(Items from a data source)

★ ★ ★ ★ ★

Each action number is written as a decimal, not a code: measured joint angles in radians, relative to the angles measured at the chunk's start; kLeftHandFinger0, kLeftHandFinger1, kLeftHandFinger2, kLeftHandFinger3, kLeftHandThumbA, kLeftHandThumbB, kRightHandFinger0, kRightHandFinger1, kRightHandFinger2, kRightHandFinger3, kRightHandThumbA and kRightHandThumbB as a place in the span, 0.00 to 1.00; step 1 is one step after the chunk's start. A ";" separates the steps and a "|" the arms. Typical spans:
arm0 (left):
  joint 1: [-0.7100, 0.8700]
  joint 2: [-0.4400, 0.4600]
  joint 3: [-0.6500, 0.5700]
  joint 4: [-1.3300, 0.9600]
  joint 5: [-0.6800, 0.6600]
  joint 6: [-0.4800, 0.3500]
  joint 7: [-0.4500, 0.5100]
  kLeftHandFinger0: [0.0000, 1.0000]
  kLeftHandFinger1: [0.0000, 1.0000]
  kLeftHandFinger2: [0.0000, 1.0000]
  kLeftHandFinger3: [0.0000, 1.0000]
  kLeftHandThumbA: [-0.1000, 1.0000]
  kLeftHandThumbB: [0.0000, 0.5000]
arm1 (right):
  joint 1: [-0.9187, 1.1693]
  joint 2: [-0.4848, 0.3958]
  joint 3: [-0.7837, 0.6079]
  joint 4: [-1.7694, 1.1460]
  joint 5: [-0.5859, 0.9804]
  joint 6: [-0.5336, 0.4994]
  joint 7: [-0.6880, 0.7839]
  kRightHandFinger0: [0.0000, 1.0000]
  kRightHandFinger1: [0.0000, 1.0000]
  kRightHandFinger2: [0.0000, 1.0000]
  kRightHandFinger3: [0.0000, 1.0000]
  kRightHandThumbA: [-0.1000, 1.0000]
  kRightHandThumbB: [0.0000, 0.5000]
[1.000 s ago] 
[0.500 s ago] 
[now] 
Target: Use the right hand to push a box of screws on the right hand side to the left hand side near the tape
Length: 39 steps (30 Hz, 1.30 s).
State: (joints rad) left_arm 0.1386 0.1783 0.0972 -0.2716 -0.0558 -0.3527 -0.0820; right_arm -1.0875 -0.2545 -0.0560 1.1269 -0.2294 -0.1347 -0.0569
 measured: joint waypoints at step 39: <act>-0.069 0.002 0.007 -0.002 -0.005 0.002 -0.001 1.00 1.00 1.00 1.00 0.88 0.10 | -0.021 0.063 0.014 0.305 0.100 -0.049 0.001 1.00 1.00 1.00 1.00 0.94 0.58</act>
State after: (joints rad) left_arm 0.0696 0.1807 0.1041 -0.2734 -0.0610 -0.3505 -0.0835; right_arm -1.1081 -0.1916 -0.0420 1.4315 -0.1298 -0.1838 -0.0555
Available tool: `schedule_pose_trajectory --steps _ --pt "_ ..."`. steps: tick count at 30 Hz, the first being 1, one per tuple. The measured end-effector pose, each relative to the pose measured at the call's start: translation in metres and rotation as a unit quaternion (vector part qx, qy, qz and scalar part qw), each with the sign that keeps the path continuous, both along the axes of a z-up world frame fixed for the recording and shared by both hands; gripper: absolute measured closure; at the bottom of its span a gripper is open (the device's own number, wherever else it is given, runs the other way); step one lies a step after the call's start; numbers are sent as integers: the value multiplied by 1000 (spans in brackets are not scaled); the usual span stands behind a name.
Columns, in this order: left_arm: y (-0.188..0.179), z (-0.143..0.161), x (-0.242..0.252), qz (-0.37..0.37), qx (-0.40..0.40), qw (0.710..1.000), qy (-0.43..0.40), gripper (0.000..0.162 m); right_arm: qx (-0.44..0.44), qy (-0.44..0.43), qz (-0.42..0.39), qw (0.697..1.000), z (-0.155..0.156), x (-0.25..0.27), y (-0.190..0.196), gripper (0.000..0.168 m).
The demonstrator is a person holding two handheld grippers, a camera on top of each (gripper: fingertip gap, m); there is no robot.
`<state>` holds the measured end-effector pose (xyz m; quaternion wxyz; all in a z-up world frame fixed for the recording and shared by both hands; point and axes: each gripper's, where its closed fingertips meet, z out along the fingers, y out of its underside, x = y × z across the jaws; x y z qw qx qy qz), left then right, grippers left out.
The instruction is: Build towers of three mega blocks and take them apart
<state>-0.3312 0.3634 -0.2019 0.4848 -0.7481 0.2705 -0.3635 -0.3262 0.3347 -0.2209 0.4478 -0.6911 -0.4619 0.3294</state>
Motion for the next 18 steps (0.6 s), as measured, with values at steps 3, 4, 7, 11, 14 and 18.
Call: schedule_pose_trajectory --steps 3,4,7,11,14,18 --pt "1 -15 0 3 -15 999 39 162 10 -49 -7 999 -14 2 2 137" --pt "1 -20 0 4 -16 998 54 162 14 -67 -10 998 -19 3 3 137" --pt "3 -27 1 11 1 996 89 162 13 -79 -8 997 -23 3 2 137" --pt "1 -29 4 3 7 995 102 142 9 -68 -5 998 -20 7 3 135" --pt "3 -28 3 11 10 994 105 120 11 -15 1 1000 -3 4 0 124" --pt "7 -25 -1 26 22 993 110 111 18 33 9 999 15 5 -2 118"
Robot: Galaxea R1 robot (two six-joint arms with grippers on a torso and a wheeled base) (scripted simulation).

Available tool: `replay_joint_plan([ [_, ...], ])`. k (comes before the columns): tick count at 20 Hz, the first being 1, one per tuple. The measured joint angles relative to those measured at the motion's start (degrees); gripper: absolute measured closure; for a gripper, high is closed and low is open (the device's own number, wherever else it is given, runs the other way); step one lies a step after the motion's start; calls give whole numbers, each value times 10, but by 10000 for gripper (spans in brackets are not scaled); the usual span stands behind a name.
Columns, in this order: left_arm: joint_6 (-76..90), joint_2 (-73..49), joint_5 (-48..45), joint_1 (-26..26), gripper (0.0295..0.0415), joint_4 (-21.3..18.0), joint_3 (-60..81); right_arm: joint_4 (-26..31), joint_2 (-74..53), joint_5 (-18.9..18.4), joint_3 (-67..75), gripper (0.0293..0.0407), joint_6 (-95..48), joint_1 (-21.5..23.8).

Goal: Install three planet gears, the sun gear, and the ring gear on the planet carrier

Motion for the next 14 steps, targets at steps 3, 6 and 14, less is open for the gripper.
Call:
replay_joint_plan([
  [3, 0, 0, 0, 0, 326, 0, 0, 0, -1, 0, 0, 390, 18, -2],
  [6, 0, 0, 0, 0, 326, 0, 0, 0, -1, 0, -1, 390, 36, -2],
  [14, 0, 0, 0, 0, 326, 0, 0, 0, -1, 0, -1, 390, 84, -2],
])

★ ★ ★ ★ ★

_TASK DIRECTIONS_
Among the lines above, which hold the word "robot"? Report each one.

_WRITTEN SOLUTION_
The demonstrator is a person holding two handheld grippers, a camera on top of each (gripper: fingertip gap, m); there is no robot.
Robot: Galaxea R1 robot (two six-joint arms with grippers on a torso and a wheeled base) (scripted simulation).

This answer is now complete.